Exercise data:
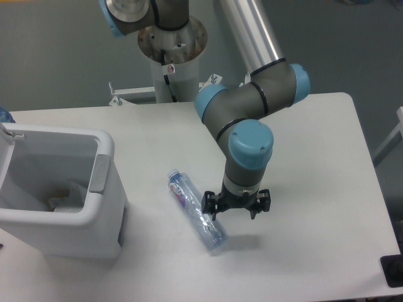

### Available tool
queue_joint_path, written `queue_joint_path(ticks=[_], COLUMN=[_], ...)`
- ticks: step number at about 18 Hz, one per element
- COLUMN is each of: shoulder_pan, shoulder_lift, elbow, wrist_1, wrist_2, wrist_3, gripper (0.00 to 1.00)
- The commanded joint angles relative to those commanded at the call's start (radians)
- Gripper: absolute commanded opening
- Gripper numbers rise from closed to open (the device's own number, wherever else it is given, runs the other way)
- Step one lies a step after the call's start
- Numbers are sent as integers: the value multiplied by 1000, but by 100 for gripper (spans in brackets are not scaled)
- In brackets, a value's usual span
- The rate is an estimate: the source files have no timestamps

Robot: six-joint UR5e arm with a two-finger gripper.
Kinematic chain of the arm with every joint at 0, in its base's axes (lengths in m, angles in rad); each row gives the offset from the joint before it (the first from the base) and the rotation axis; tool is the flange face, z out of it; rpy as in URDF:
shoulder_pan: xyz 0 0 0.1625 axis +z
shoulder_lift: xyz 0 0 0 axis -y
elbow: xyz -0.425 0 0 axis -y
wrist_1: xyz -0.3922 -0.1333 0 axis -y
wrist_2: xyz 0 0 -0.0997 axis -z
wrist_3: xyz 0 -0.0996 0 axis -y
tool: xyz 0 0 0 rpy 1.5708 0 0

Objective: Place the trash in the trash can
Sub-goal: 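Lower the gripper around the bottle's middle and close on it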

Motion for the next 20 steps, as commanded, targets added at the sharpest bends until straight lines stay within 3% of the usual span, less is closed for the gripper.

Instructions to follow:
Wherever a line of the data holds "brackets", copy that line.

Response for this exercise:
- Numbers are sent as integers: the value multiplied by 1000, but by 100 for gripper (spans in brackets are not scaled)
- In brackets, a value's usual span

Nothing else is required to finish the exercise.